YOUR ASSIGNMENT => In the records below, begin at the line containing "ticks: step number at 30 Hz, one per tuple" and end at the line containing "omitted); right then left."; quote every line in that span exactly, including both boundary lines, and no others.

== INFORMATION SUPPLIED ==

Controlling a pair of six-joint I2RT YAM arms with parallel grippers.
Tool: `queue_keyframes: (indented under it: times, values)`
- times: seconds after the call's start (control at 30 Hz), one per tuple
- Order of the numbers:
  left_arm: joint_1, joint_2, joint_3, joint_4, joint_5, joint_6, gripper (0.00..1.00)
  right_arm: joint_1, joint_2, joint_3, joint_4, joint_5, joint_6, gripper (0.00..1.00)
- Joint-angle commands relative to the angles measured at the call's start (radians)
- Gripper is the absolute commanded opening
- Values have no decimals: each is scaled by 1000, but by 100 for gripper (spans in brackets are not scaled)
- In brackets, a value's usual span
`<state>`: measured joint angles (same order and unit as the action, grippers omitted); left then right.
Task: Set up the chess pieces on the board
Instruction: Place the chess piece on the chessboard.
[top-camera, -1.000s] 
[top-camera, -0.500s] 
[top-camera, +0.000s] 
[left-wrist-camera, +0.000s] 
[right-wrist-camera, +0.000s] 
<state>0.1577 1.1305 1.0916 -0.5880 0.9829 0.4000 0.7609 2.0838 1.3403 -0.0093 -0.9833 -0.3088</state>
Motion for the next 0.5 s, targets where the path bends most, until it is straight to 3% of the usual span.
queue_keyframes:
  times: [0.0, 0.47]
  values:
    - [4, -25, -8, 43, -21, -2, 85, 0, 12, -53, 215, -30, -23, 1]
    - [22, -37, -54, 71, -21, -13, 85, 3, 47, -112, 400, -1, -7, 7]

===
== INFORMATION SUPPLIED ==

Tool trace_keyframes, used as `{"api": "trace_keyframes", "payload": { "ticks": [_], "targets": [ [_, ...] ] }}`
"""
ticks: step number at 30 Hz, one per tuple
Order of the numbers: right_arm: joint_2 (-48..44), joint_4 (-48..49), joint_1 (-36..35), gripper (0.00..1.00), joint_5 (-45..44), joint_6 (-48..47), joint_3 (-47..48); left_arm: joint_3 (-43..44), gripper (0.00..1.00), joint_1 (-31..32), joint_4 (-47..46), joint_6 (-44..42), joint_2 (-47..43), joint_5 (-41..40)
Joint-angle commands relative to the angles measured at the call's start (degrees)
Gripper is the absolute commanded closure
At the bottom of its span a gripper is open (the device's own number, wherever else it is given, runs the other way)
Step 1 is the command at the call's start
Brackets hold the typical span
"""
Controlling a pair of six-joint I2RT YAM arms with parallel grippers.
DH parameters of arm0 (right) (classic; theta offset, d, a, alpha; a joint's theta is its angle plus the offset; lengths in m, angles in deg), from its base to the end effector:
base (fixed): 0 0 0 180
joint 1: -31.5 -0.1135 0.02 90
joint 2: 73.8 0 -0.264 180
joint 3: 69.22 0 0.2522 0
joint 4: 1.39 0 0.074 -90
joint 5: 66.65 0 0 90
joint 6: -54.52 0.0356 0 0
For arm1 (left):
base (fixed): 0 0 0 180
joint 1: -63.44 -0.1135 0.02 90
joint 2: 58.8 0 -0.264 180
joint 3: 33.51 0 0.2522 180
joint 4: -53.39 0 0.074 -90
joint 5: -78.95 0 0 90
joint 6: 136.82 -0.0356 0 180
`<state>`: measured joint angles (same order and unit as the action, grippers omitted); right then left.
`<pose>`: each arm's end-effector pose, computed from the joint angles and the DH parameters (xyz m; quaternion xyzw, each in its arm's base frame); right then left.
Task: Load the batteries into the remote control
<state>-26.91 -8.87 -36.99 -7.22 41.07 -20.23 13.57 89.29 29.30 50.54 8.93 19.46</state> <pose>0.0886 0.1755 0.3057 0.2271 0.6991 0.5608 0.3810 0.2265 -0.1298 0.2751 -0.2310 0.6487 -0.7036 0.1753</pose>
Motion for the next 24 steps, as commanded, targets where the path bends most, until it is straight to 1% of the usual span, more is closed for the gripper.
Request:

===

SOLUTION TO THIS PROBLEM =>
ticks: step number at 30 Hz, one per tuple
Order of the numbers: right_arm: joint_2 (-48..44), joint_4 (-48..49), joint_1 (-36..35), gripper (0.00..1.00), joint_5 (-45..44), joint_6 (-48..47), joint_3 (-47..48); left_arm: joint_3 (-43..44), gripper (0.00..1.00), joint_1 (-31..32), joint_4 (-47..46), joint_6 (-44..42), joint_2 (-47..43), joint_5 (-41..40)
Joint-angle commands relative to the angles measured at the call's start (degrees)
Gripper is the absolute commanded closure
At the bottom of its span a gripper is open (the device's own number, wherever else it is given, runs the other way)
Step 1 is the command at the call's start
Brackets hold the typical span
"""
Controlling a pair of six-joint I2RT YAM arms with parallel grippers.
DH parameters of arm0 (right) (classic; theta offset, d, a, alpha; a joint's theta is its angle plus the offset; lengths in m, angles in deg), from its base to the end effector:
base (fixed): 0 0 0 180
joint 1: -31.5 -0.1135 0.02 90
joint 2: 73.8 0 -0.264 180
joint 3: 69.22 0 0.2522 0
joint 4: 1.39 0 0.074 -90
joint 5: 66.65 0 0 90
joint 6: -54.52 0.0356 0 0
For arm1 (left):
base (fixed): 0 0 0 180
joint 1: -63.44 -0.1135 0.02 90
joint 2: 58.8 0 -0.264 180
joint 3: 33.51 0 0.2522 180
joint 4: -53.39 0 0.074 -90
joint 5: -78.95 0 0 90
joint 6: 136.82 -0.0356 0 180
`<state>`: measured joint angles (same order and unit as the action, grippers omitted); right then left.

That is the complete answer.